PROBLEM DETAILS =
Transcribe everything in the listing below exactly, except the pictures.

DATASET EXTRACT =
====

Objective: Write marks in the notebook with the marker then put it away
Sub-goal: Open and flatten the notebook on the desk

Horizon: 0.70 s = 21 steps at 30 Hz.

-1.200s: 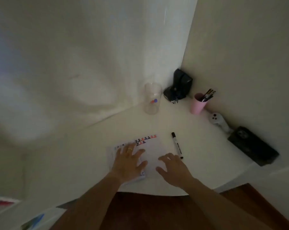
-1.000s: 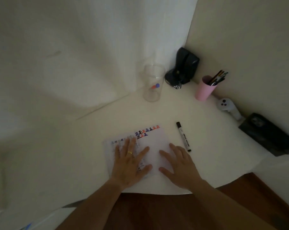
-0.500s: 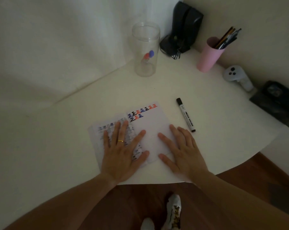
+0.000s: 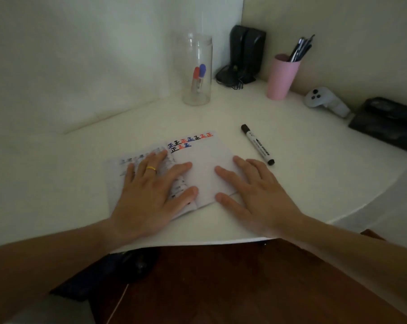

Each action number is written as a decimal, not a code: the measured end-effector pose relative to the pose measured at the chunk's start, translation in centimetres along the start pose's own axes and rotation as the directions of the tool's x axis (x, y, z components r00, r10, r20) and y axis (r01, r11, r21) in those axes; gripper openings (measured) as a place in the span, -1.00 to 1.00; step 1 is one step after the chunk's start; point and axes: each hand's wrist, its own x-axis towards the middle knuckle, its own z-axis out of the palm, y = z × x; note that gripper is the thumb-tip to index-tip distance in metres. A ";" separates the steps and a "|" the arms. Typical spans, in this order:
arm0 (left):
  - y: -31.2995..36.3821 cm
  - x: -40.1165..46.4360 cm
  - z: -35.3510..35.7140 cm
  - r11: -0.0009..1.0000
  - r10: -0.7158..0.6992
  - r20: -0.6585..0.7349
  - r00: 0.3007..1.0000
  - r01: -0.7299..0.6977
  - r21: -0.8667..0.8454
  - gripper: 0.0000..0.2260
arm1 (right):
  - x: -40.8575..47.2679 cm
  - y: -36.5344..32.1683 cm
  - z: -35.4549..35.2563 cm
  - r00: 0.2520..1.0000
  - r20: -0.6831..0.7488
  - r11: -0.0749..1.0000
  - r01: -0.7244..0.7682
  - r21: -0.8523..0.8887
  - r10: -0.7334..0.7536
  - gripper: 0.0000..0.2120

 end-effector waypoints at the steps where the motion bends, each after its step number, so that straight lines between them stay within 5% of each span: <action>1: 0.1 -0.1 0.1 1.000 0.006 -0.021 1.000 -0.006 -0.008 -0.41 | -0.1 0.0 0.0 1.000 -0.004 1.000 -0.005 0.003 0.005 -0.36; 9: 2.2 -2.3 -0.8 0.982 0.034 -0.134 0.990 -0.008 0.188 -0.43 | -1.6 -1.2 -1.0 0.997 -0.046 0.998 -0.060 0.031 0.062 -0.39; 12: 3.1 -2.9 -1.0 0.978 -0.042 -0.064 0.997 0.055 0.202 -0.34 | -2.2 -1.8 -1.0 0.994 -0.035 0.994 -0.099 0.042 0.100 -0.41; 15: 3.2 -2.5 -1.6 0.982 -0.071 0.062 0.996 0.059 0.177 -0.49 | -1.5 -2.1 -2.3 0.995 0.035 0.996 -0.088 -0.003 0.088 -0.49; 21: 0.7 1.3 -3.8 0.989 0.053 0.140 0.989 -0.071 0.132 -0.60 | 3.7 0.8 -3.4 0.912 -0.310 0.953 -0.298 -0.054 0.267 -0.57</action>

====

WRITTEN ANSWER =
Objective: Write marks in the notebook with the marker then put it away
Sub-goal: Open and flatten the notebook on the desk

Horizon: 0.70 s = 21 steps at 30 Hz.

-1.200s: 
-1.000s: 
-0.500s: 
+0.000s: 

Each action number is written as a decimal, not a code: the measured end-effector pose relative to the pose measured at the chunk's start, translation in centimetres along the start pose's own axes and rotation as the directions of the tool's x axis (x, y, z components r00, r10, r20) and y axis (r01, r11, r21) in those axes; gripper openings (measured) as a place in the span, -1.00 to 1.00; step 1 is one step after the chunk's start; point and axes: each hand's wrist, its own x-axis towards the middle knuckle, its own z-axis out of the palm, y = z × x; note that gripper is the thumb-tip to index-tip distance in metres. A ";" separates the steps and a "|" the arms. Typical spans, in this order:
arm0 (left):
  - y: -31.2995..36.3821 cm
  - x: -40.1165..46.4360 cm
  - z: -35.3510..35.7140 cm
  - r11: -0.0009..1.0000
  - r10: -0.7158..0.6992
  - r20: -0.6585..0.7349
  - r00: 0.3007..1.0000
  - r01: -0.7299..0.6977
  - r21: -0.8667..0.8454
  - gripper: 0.0000..0.2260
arm1 (right):
  - x: -40.8575..47.2679 cm
  - y: -36.5344..32.1683 cm
  - z: -35.4549..35.2563 cm
  - r00: 0.2520..1.0000
  - r20: -0.6831..0.7488
  - r11: -0.0749..1.0000
  - r01: -0.7244..0.7682
  - r21: -0.8523..0.8887
  - r10: -0.7334..0.7536
  - gripper: 0.0000..0.2120

 end-effector waypoints at the steps where the motion bends, each after its step number, so that straight lines between them stay within 5% of each span: <action>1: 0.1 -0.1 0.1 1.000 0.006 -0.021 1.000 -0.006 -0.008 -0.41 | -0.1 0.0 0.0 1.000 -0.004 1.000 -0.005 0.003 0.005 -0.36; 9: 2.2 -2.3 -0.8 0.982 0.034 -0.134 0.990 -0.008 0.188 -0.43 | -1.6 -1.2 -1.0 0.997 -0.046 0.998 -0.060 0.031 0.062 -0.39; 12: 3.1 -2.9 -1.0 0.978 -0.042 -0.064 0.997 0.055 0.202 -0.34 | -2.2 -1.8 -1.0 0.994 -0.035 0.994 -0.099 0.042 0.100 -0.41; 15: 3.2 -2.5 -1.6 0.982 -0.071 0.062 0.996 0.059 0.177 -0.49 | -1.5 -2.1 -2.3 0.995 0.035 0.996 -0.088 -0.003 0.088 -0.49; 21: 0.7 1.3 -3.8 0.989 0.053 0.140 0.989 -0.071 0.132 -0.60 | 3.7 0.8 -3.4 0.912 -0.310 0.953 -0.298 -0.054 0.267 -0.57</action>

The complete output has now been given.